Buy or rent? In normal times, that decision might have been easy for potential homeowners. But these are not normal times. We'll start today with a look at the embattled mortgage giants Fannie Mae and Freddie Mac, and how their fate could change the American dream.
But first, the story of a couple that is questioning whether homeownership is the only path to that dream. Meet the Cleavers - no, not June and Ward but Mark and Joanne Cleaver, who recently moved to Chicago.
Mr. MARK CLEAVER: We kind of looked at each other and said, you know, it's time to sell and maybe downsize. And then we started to look in the market and went, we don't like what we see happening, and we'd like the freedom of rent. The trade-off just seemed to be better and better, the more we looked at the rent option versus the buy option again.
Ms. JOANNE CLEAVER: You know, I think the rap on renting is that you're transitory, but I got to tell you, for us, it's an extremely appealing idea. I wouldn't call it being rootless; I'd call it being free.
Mr. CLEAVER: Well, when it comes to the transitory, I mean, the building we went into, I think it's about 20 years old. And there's people there that have been there since the day they opened. And they're very happy. Now, some of them are dying, unfortunately. But at the end of the day, they're all happy. And I'm looking at that going, you know, if we stay here until we die, it's okay by me. I love where I'm at right now.
Ms. CLEAVER: We don't know how long we'll be here, and we would lose money if we bought now. Even at today's mortgage rates, we would lose money if we moved within the next five to eight years. We've penciled it out; that's the deal. And frankly, condo prices would have to go down a good 30 percent more to overcome the negative effect of the transition and transaction cost.

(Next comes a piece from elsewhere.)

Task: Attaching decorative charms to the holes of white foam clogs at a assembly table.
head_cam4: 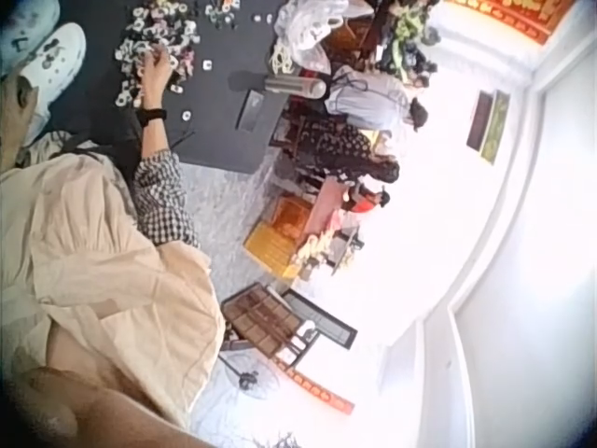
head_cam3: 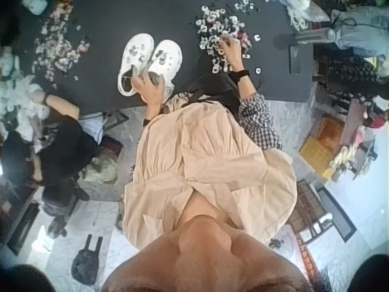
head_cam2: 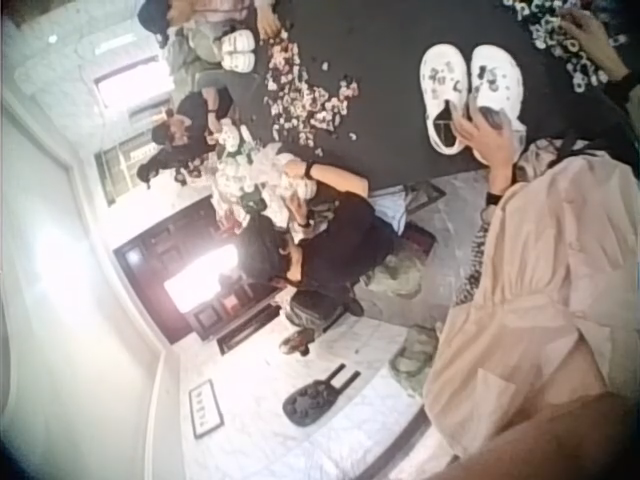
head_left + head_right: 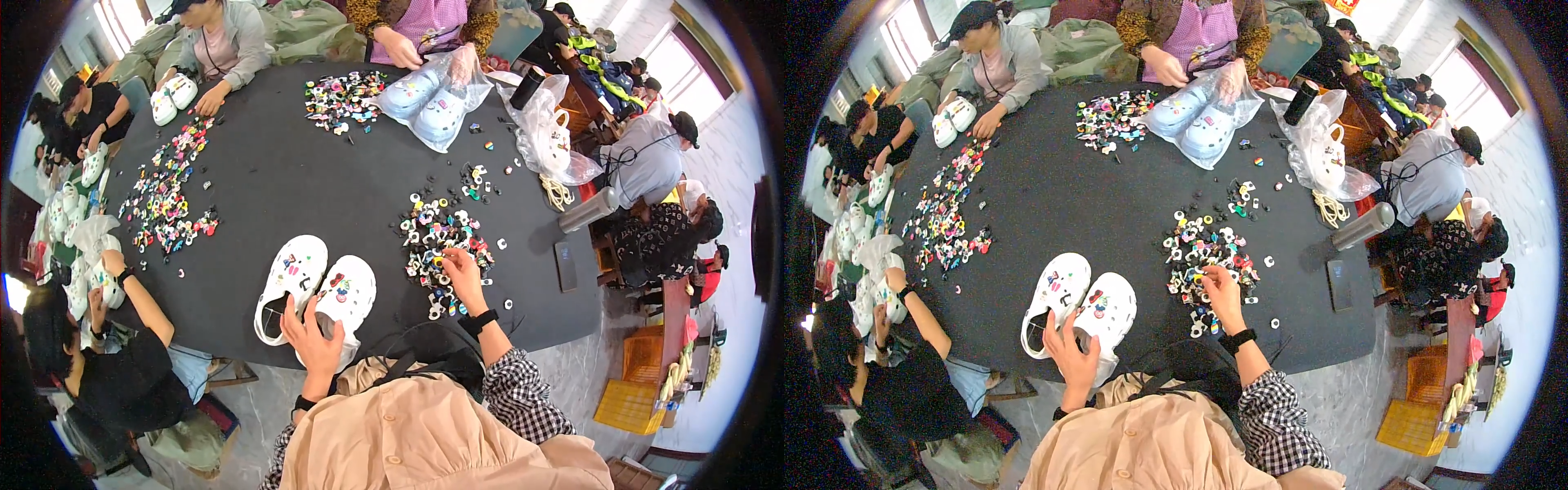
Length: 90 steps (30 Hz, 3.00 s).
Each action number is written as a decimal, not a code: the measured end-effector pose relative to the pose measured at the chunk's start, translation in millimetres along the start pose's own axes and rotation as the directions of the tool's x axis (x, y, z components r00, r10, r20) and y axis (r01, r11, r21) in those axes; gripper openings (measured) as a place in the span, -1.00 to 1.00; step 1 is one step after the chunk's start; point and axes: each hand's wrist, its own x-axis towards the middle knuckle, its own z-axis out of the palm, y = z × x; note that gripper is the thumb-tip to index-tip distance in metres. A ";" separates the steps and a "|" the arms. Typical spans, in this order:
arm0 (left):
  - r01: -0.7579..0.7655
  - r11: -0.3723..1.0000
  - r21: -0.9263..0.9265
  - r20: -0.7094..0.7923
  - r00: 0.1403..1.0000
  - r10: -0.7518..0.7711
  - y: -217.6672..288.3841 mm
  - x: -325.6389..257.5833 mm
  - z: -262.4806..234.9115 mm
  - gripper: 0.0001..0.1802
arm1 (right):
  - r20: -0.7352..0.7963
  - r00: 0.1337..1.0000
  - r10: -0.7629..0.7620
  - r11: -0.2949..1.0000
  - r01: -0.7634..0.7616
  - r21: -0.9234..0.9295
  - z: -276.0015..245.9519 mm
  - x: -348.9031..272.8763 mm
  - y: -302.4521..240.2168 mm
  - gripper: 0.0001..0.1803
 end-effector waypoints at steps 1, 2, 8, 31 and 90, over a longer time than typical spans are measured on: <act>0.002 1.000 0.000 0.007 1.000 -0.002 -0.4 0.0 -0.1 -0.29 | 0.004 1.000 0.009 0.999 -0.009 0.032 -1.0 -1.2 -2.2 -0.76; 0.003 1.000 0.001 0.006 1.000 -0.003 -0.3 0.2 -0.2 -0.29 | 0.026 1.000 -0.003 0.997 0.001 0.083 -2.4 -2.2 -2.7 -0.77; 0.008 1.000 -0.004 0.003 1.000 -0.008 -1.9 -0.9 1.5 -0.31 | 0.171 0.984 -0.049 0.939 -0.013 0.343 9.3 -26.1 -32.1 -0.85; 0.026 0.999 -0.026 -0.033 0.999 -0.027 14.9 -1.4 -14.4 -0.31 | 0.493 0.829 -0.266 0.962 0.259 0.082 104.2 -67.4 -82.0 -0.83; 0.523 0.785 -0.334 0.414 0.829 -0.376 1.9 -19.4 31.9 -0.57 | 0.703 0.624 -0.341 0.794 0.591 -0.139 94.8 -28.5 -96.9 -0.90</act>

Mr. CLEAVER: We lost money on our last house transaction. We had more money in equity going up to Milwaukee than when we came back - like I think most people. So, from that perspective, have I gained a lot of money? No. I've been better off to have been renting over that period and putting the net difference - between what a home would cost and what I'm paying for rent - into the bank.
I write my rental check and I think, this is worth every penny. Because I'll tell you what it does - is, it locks my cost in every month. I have no surprises. Utilities are included, parking's included. I write my check; I'm done for the month. It's a wonderful feeling.
Ms. CLEAVER: Although I will say, we'll continue to go to open houses and take a good look and see if there's something there that we - that really, absolutely, hits on all those cylinders.
But you know what? Those guys who look at Playboy, they're looking at something they can never have. And that's where real estate is for a lot of people these days - a lot of pretty pictures that's out of reach for most of us. It represents a glossy, airbrushed ideal that probably was never the reality to begin with.
CORNISH: That was Mark and Joanne Cleaver, now renters, after 28 years of homeownership.
For 39-year-old Brian Hollar of Arlington, Virginia, renting is actually a part of his financial strategy.
Mr. BRIAN HOLLAR: By not having a mortgage, it allowed me to, early in my career, put 20 percent of my income into my 401(k) plan. It also allowed me to participate in stock purchase programs through my company, and also just to save up money in mutual funds - and also just put some into the bank.
CORNISH: For Hollar, who's just reaching the height of his earning power, renting could make sense long-term.
Mr. HOLLAR: I can actually see myself as a lifelong renter. It has kind of given me some - what I like to call forced simplicity, which I kind of like. You know, it just kind of keeps my overhead very low and my lifestyle very flexible.